PROBLEM
Your answer is the lines from the one that has "Please outline the region of every instance of the dark" through the last line of the records below, retyped exactly and alone.

··· GIVEN RECORDS

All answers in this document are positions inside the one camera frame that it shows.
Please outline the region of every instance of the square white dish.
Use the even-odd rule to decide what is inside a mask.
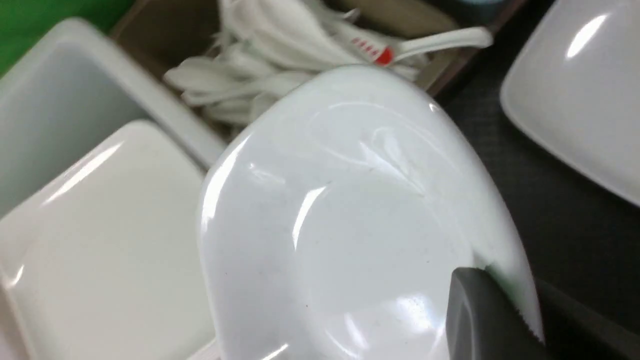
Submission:
[[[559,0],[500,101],[535,142],[640,206],[640,2]]]
[[[131,122],[0,220],[31,360],[183,360],[215,336],[196,246],[202,171]]]

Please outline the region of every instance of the plastic utensil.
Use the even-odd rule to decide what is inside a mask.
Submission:
[[[432,51],[453,47],[488,47],[493,44],[493,36],[483,27],[459,29],[430,35],[428,37],[393,41],[392,38],[377,36],[372,31],[360,29],[347,22],[333,23],[335,36],[378,65],[391,63]]]
[[[271,46],[277,44],[275,49],[295,53],[298,61],[293,64],[294,69],[327,70],[339,65],[363,63],[362,59],[331,39],[314,14],[297,1],[240,0],[230,5],[225,14],[230,28],[239,38],[257,41],[256,37],[268,37],[272,40]],[[261,43],[258,40],[256,47],[269,56],[273,50],[261,47]],[[299,62],[301,59],[323,66],[307,66]]]
[[[319,0],[302,0],[302,2],[321,22],[340,19],[354,23],[360,17],[360,9],[358,8],[343,13],[329,9],[322,1]]]
[[[212,92],[239,84],[211,60],[190,58],[164,74],[164,81],[174,88],[192,92]]]
[[[257,95],[261,92],[266,92],[267,94],[271,94],[276,97],[283,97],[291,90],[310,80],[312,77],[312,75],[307,74],[306,72],[283,71],[279,74],[257,79],[239,87],[224,91],[210,92],[208,94],[184,92],[184,94],[182,94],[182,99],[190,106],[202,106],[233,99],[235,97]]]
[[[225,110],[216,105],[207,105],[202,109],[202,114],[207,119],[224,122],[232,125],[246,126],[250,123],[248,108],[245,110]]]
[[[362,63],[359,57],[327,34],[318,18],[302,2],[259,0],[259,3],[265,18],[273,21],[273,34],[283,34],[300,51],[333,65]]]
[[[246,43],[231,45],[224,52],[224,57],[229,66],[251,78],[263,78],[278,72],[263,57],[253,54]]]
[[[320,72],[333,67],[283,44],[266,31],[256,30],[251,38],[251,44],[269,61],[285,69]]]
[[[396,50],[393,61],[400,61],[416,54],[451,49],[453,47],[484,48],[492,44],[493,35],[484,27],[478,26],[453,30],[393,45]]]
[[[256,121],[260,117],[260,115],[269,110],[269,108],[272,107],[278,100],[278,97],[267,93],[259,94],[258,96],[254,97],[253,100],[251,100],[251,107],[248,117],[249,122]]]

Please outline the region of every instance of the brown tray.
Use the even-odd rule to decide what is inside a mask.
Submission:
[[[359,8],[361,26],[390,35],[415,38],[458,28],[444,12],[421,0],[329,0],[335,8]],[[111,37],[155,77],[182,60],[207,52],[219,28],[213,0],[138,0],[116,25]],[[454,63],[457,50],[431,55],[416,84],[431,85]]]

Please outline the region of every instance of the white container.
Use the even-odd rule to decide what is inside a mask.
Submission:
[[[215,337],[203,180],[135,121],[0,219],[0,279],[31,360],[185,360]]]
[[[55,26],[0,80],[0,217],[134,119],[204,168],[226,143],[82,20]]]

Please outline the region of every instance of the dark gray surface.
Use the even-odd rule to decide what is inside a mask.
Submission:
[[[640,208],[538,147],[500,108],[502,80],[550,3],[526,6],[440,102],[493,177],[534,275],[640,334]]]

······

YOUR RESPONSE
Please outline the region of every instance of the dark gray surface.
Use the even-odd rule to decide what is inside a mask.
Submission:
[[[640,208],[538,147],[500,108],[502,80],[550,3],[526,6],[440,102],[493,177],[534,275],[640,334]]]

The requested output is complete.